Channel Patch
Damien Miller
djm at mindrot.org
Wed Aug 8 14:21:20 EST 2007
On Tue, 7 Aug 2007, Chris Rapier wrote:
> Peter Stuge wrote:
> > On Tue, Aug 07, 2007 at 12:51:46PM -0400, Chris Rapier wrote:
> >>> If you wanted to be tricky, you could add a precomputed skip step
> >>> to the channels array that would point to the next allocated
> >>> channel, allowing the loop to skip past unused channels.
> >> One thing I'm not is tricky. I always end up confusing myself.
> >> Mostly I just write this stuff as research projects in the hope
> >> that it interests someone else enough to actual code things
> >> properly :)
> >
> > The step optimization is really simple and still allows index
> > lookups. The step works just like a pointer in the linked list.
> >
> > As long as individual channel entries do not need to be atomically
> > inserted or removed it'll work great!
>
> I'm going to betray my ignorance here and ask for a bit of
> clarification. This isn't like a skip list but basically just a data
> element that points to the next active channel. So instead of iterating
> through every element of the array I'd only go to active elements by
> doing something like
>
> for (c = channels; c != NULL; c = c->skip)
> {}
I think it would be more like:
for (i = channel_firstused; i < channels_alloc; i = c->skip)
...
You would need to track the lowest allocated channel number, or
skip past any initial NULLs.
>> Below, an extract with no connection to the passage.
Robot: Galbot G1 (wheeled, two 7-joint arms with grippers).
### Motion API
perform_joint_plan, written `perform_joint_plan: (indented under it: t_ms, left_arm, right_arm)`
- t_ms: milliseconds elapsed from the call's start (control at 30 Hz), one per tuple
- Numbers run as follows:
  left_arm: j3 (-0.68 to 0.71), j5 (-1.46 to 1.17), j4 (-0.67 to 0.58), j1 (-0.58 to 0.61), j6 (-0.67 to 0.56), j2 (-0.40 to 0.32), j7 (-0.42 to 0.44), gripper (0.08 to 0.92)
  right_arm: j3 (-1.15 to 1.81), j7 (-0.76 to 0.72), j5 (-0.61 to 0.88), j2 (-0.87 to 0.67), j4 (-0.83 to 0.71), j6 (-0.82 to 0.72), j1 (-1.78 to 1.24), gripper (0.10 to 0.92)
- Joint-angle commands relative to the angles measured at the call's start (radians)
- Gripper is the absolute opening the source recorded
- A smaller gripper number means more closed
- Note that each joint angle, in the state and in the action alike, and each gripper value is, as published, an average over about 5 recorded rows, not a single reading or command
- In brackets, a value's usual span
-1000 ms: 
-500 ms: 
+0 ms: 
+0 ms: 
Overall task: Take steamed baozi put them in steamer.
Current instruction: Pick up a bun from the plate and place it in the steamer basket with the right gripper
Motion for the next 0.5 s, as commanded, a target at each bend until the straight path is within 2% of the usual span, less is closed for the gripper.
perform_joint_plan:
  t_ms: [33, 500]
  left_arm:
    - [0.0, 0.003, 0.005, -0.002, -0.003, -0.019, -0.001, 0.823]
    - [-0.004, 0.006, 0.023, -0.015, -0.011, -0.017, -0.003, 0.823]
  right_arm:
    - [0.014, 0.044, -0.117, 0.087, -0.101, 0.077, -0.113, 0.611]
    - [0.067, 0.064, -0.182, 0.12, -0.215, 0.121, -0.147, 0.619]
It would be rare that channel 0 would
not be in use, but it is possible when connection multiplexing is in use.
> When a channel is added or removed I would have to iterate through the
> entire array and update c->skip but that operation shouldn't happen all
> that often. Is this correct?
You would need to update the next lowest channel's c->skip to point to
the new channel you allocated, or to the next highest allocated allocated
channel on deletion. Something like this:
/* adding channel */
if (channel_first > 0) {
/* Space exists at the beginning of the array */;
id = 0
next_channel = channel_firstused;
channel_firstused = 0;
} else {
for (i = channel_first; i < channels_alloc; i = channels[id]->skip) {
if (channels[i]->skip == i + 1)
continue;
/* Found a gap in the array */
id = i + 1;
next_channel = channels[i]->skip;
channels[i]->skip = id;
break;
}
/* No space in array, grow it, etc. */
...
}
channels[id] = xcalloc(1, sizeof(**channels));
channels[id]->skip = next_channel;
I guess you could optimise this further by keeping a channel_minfree
that is updated when the channels array is grown or when entries are
deleted, but I'm not sure that channel addition/deletion is worth
optimising so much because these operations are relatively infrequent.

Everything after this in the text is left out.